### Required action
Look through the lines below and extract any with the word "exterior".

************

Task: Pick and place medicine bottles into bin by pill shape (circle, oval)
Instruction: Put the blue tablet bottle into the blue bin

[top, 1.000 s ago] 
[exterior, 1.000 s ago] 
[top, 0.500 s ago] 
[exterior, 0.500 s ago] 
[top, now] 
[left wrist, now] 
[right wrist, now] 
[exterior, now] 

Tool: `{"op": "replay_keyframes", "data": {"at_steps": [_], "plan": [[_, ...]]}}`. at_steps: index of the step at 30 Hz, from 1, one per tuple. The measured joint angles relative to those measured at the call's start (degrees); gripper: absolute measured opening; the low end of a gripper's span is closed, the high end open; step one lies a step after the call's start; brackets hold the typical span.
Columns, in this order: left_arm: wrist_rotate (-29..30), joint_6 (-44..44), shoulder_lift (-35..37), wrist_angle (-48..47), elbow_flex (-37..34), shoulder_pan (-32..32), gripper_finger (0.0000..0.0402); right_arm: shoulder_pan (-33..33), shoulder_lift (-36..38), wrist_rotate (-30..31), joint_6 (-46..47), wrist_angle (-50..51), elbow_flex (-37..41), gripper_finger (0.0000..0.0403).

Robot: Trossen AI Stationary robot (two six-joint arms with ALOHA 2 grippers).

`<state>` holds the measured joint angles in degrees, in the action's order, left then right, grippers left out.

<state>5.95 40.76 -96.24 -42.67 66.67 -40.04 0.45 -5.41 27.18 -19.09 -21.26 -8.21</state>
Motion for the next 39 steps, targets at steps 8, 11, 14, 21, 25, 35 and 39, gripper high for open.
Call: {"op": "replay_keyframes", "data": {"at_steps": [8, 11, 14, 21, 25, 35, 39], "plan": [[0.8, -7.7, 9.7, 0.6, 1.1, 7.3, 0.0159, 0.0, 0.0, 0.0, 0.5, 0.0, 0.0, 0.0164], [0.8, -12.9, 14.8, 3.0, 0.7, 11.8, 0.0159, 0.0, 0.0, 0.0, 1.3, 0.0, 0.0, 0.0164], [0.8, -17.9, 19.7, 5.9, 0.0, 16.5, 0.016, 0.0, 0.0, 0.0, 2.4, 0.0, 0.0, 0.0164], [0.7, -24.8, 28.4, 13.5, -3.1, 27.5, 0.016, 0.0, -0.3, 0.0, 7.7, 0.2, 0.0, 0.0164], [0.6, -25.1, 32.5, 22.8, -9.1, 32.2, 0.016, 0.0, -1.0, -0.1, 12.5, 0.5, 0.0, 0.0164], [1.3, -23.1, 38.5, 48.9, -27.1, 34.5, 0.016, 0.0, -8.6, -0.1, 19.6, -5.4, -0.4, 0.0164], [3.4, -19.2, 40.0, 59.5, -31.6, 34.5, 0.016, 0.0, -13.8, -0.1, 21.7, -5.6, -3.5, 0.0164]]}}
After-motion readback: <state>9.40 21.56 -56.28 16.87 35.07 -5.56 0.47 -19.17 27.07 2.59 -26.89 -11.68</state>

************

### Exercise output
[exterior, 1.000 s ago] 
[exterior, 0.500 s ago] 
[exterior, now] 

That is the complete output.